I have received several requests this July 4th holiday in the U.S. about my initial thoughts on the EU Commission’s 56-page published (public version from earlier this week) State Aid preliminary decision with the reasoning that The Netherlands government provided Nike an anti-competitive subsidy via the tax system.  My paraphrasing of the following EU Commission statement [para. 87] sums up the situation:

The Netherlands operational companies are remunerated with a low, but stable level of profit based on a limited margin on their total revenues reflecting those companies’ allegedly “routine” distribution functions. The residual profit generated by those companies in excess of that level of profit is then entirely allocated  to Nike Bermuda as an alleged arm’s length royalty in return for the license of the Nike brands and other related IP”

infograph

U.S. international tax professionals operating in the nineties know that The Netherlands is a royalty conduit intermediary country because of its good tax treaty system and favorable domestic tax system, with the intangible profits deposited to take advantage of the U.S. tax deferral regime that existed until the TCJA of 2017 (via the Bermuda IP company).  Nike U.S., but for the deferral regime, could have done all this directly from its U.S. operations to each country that Nike operates in.  No other country could object, pre-BEPs, because profit split and marketing intangibles were not pushed by governments during transfer pricing audits.

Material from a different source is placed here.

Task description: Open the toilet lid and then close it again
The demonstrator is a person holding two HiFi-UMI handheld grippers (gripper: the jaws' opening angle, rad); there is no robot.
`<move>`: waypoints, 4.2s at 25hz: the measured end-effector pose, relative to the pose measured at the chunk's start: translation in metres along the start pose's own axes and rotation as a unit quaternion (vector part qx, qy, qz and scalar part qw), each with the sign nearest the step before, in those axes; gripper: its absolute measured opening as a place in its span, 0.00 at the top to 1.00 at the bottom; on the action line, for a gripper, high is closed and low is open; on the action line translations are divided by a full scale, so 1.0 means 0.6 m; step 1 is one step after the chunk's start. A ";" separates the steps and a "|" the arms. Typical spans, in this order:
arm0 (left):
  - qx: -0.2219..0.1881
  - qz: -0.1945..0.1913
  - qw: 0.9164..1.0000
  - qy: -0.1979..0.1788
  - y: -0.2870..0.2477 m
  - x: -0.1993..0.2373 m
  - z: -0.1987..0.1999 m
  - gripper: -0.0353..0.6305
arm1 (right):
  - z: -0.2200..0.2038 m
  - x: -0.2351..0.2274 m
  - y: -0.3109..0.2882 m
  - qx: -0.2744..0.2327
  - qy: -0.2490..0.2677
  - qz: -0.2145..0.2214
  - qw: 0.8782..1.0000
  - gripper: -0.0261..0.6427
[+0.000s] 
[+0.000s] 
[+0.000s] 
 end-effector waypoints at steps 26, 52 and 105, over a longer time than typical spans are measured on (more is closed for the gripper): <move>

The substantial value of Nike (that from which its profits derive) is neither the routine services provided by The Netherlands nor local wholesalers/distributors.  The value is the intangible brand created via R&D and marketing/promotion.  That brand allows a $10 – $20 retail price sneaker to sell retail for $90 – $200, depending on the country.  Converse All-Stars case in point.  Same  $10 shoe as when I was growing up now sold for $50 – $60 because Converse branded All-Stars as cool kid retro fashion.

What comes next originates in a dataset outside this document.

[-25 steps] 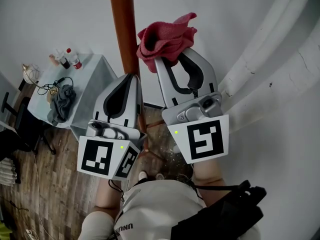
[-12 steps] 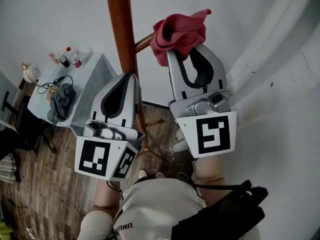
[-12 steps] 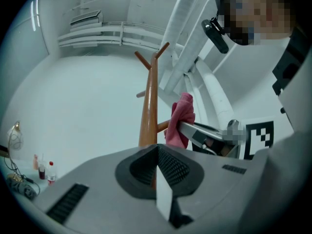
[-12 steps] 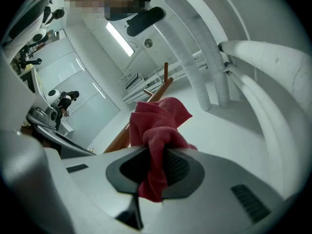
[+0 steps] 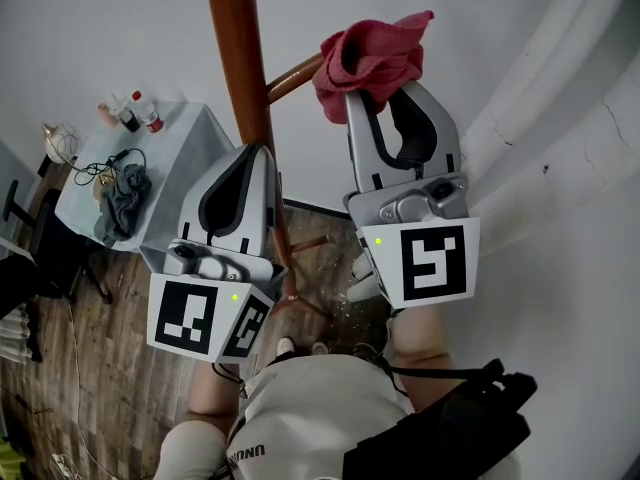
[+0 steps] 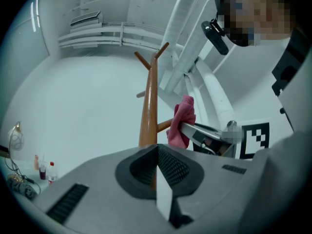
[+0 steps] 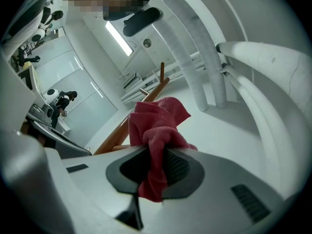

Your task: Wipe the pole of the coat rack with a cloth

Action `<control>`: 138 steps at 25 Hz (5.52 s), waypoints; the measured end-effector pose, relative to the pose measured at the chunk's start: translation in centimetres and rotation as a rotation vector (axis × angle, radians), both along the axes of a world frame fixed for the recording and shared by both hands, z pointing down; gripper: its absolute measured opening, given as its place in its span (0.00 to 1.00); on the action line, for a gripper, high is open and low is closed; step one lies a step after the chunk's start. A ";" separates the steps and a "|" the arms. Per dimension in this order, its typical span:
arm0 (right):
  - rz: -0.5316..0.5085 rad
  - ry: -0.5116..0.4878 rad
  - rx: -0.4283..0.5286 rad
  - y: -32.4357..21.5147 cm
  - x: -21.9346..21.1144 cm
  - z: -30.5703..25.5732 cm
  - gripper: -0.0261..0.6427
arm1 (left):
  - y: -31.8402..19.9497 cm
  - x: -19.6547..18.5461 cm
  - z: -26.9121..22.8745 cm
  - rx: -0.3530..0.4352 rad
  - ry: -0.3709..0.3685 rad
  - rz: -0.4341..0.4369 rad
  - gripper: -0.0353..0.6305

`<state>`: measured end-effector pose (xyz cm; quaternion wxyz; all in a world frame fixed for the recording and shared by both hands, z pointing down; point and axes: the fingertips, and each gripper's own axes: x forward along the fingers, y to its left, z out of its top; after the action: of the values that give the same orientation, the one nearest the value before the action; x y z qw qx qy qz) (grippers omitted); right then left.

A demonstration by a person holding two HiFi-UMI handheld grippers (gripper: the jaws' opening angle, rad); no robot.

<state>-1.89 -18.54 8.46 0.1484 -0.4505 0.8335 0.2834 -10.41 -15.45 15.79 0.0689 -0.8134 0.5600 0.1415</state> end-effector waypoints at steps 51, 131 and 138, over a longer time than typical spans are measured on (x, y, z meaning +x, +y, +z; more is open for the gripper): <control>-0.120 0.052 -0.586 0.8 -0.9 22.2 0.14 | 0.1 -0.2 0.2 0.000 -0.001 0.021 0.07; -0.018 0.192 -0.866 -0.4 -0.5 34.7 0.14 | 0.1 -0.2 0.5 -0.009 -0.023 0.006 0.07; 0.005 0.173 -0.874 -1.0 0.6 34.8 0.14 | 0.0 -0.1 0.6 -0.009 -0.023 0.008 0.07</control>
<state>-1.25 -19.50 43.22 -0.1267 -0.4477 0.8832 -0.0584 -10.55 -15.41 16.35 0.0712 -0.8175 0.5567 0.1298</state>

Nike has centralized, for purposes of U.S. tax deferral leveraging a good tax treaty network, the revenue flows through NL.  The royalty agreement looks non-traditional because instead of a fixed price (e.g. 8%), it sweeps the NL profit account of everything but for the routine rate of return for the grouping of operational services mentioned in the State Aid opinion. If Nike was an actual Dutch public company, or German (like Addidas), or French – then Nike would have a similar result from its home country base because of the way its tax system allows exemption from tax for the operational foreign sourced income of branches.  [Having worked back in the mid-nineties on similar type companies that were European, this is what I recall but I will need to research to determine if this has been the case since the nineties.]

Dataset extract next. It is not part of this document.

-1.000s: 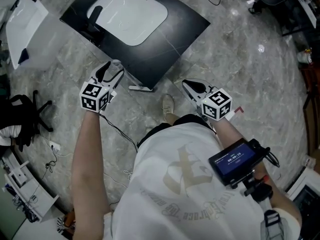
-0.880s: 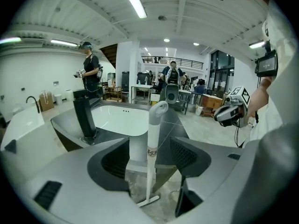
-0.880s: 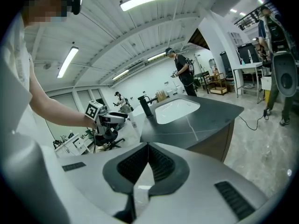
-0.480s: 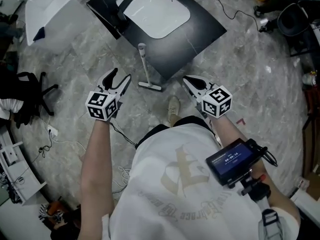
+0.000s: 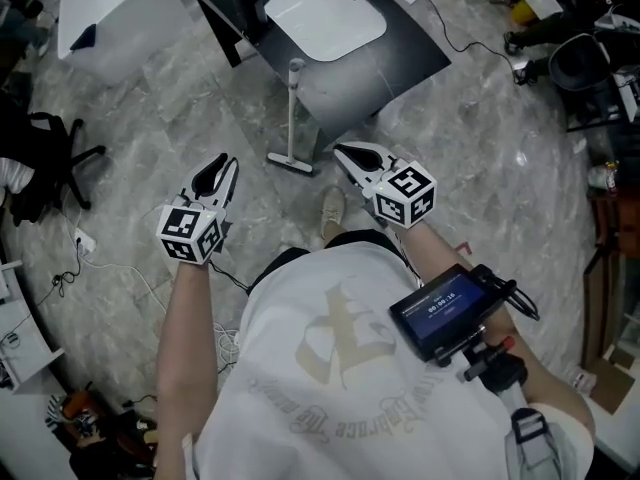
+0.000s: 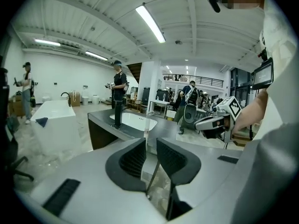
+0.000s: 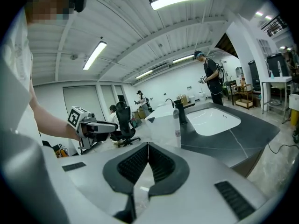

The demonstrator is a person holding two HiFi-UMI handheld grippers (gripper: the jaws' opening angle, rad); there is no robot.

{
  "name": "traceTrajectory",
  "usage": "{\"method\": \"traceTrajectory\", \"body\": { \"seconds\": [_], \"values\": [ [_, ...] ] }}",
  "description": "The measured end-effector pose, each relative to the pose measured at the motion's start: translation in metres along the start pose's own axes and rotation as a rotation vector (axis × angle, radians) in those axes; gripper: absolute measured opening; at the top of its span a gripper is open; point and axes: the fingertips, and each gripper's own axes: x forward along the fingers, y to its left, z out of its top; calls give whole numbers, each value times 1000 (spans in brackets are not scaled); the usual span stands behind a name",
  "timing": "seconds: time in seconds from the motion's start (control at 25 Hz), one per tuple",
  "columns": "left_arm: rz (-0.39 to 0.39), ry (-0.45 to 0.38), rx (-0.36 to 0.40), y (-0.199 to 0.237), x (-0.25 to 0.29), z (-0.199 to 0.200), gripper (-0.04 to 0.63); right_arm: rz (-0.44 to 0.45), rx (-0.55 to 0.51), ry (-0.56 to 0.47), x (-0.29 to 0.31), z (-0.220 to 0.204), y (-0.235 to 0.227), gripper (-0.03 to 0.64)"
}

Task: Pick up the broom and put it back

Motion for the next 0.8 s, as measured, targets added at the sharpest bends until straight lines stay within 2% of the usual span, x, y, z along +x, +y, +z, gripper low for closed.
{"method": "traceTrajectory", "body": {
  "seconds": [0.12, 0.2, 0.4, 0.56, 0.8],
  "values": [
    [45, -25, -32, 1, -27, -11, 28, 23, -13, -6, 4, 0, 25, 18],
    [60, -32, -57, -3, -35, -17, 14, 41, -24, -12, 4, 3, 33, 17],
    [48, -59, -111, -23, -55, -31, 12, 64, -69, -16, 1, 1, 56, 17],
    [18, -59, -111, -33, -84, -46, 12, 50, -69, -13, -3, -11, 90, 17],
    [15, -76, -136, -35, -112, -61, 12, 35, -74, -20, -3, -21, 122, 17]
  ]
}}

I suspect that when I research this issue above that the NL operations will have been compensated within an allowable range based on all other similar situated 3rd parties.  I could examine this service by service but that would require much more information and data analysis about the services, and lead to a lesser required margin by Nike. The NL functions include [para 33]: “…regional headquarter functions, such as marketing, management, sales management (ordering and warehousing), establishing product pricing and discount policies, adapting designs to local market needs, and distribution activities, as well as bearing the inventory risk, marketing risk and other business risks.”

By example, the EU Commission states in its initial Nike news announcement:

Nike European Operations Netherlands BV and Converse Netherlands BV have more than 1,000 employees and are involved in the development, management and exploitation of the intellectual property. For example, Nike European Operations Netherlands BV actively advertises and promotes Nike products in the EMEA region, and bears its own costs for the associated marketing and sales activities.

Nike’s internal Advertising, Marketing, and Promotion (AMP) services can be benchmarked to its 3rd party AMP providers.  But by no means do the local NL AMP services rise to the level of Nike’s chief AMP partner (and arguably a central key to its brand build) Wieden + Kennedy (renown for creating many industry branding campaigns but perhaps most famously for Nike’s “Just Do it” – inspired by the last words of death row inmate Gary Gilmore before his execution by firing squad).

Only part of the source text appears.